WORK ITEM:
Keep only the lines of the material below that contain the word "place". Copy those lines.

COLLECTED MATERIAL:
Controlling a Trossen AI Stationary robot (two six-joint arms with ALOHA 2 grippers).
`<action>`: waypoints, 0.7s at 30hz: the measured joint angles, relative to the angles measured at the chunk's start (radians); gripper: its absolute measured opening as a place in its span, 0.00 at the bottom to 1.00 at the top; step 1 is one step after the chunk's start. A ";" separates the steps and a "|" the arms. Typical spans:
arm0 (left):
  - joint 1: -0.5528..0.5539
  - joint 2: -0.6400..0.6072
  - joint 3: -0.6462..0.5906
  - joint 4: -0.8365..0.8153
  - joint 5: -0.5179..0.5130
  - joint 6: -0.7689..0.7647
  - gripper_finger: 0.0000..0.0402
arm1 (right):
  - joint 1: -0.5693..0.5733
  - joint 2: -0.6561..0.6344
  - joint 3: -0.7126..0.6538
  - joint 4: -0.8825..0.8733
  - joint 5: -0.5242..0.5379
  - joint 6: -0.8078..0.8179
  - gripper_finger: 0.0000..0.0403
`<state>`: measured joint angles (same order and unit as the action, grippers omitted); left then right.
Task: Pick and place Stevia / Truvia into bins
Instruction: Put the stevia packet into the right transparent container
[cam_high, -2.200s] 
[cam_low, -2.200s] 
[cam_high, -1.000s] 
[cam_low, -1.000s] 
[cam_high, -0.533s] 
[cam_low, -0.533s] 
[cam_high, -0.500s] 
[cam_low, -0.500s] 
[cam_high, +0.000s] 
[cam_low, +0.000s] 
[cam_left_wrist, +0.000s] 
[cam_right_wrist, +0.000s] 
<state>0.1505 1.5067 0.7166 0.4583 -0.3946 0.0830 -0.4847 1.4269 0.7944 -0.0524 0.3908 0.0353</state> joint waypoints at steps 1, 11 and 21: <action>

OUTPUT:
`<action>`: waypoints, 0.7s at 30hz: the measured joint angles, relative to the angles measured at the chunk's start (radians); gripper: its absolute measured opening as a place in its span, 0.00 at the bottom to 1.00 at the top; step 1 is one step after the chunk's start. A ";" separates the steps and a "|" the arms. Typical spans:
Task: Pick and place Stevia / Truvia into bins

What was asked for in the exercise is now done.